▶ **Task requirements**
Set the material down again exactly, line by line, skipping each picture.

▶ **Data provided**
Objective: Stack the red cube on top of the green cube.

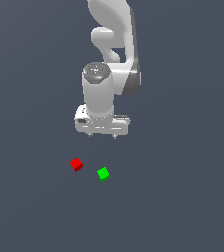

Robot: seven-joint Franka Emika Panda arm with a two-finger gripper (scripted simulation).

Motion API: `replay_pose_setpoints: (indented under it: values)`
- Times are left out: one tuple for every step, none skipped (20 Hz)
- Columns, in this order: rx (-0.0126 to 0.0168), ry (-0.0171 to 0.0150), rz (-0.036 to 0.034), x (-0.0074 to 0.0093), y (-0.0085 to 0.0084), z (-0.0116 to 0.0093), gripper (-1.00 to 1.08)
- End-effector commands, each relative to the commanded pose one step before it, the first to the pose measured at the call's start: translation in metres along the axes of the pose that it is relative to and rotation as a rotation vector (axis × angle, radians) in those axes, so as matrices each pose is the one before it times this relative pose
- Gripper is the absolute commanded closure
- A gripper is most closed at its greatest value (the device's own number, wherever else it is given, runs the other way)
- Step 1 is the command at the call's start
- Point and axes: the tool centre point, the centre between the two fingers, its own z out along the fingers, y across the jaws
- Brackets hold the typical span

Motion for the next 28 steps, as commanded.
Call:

▶ **Your response**
Objective: Stack the red cube on top of the green cube.


Robot: seven-joint Franka Emika Panda arm with a two-finger gripper (scripted simulation).

Motion API: `replay_pose_setpoints: (indented under it: values)`
- Times are left out: one tuple for every step, none skipped (20 Hz)
- Columns, in this order: rx (-0.0126 to 0.0168), ry (-0.0171 to 0.0150), rz (-0.036 to 0.034), x (-0.0074 to 0.0093), y (-0.0085 to 0.0084), z (-0.0116 to 0.0093), gripper (-1.00 to 1.08)
- End-effector commands, each relative to the commanded pose one step before it, the first to the pose measured at the call's start: translation in metres along the axes of the pose that it is relative to and rotation as a rotation vector (axis × angle, radians) in those axes, so as matrices each pose is the one before it times this relative pose
- Gripper is the absolute commanded closure
- A gripper is most closed at its greatest value (the device's own number, wherever else it is given, runs the other way)
- Step 1 is the command at the call's start
- Point and axes: the tool centre point, the centre between the two fingers, its own z out along the fingers, y across the jaws
- Brackets hold the typical span

Motion for the next 28 steps, as commanded.
Call:

No further output is given for this exercise.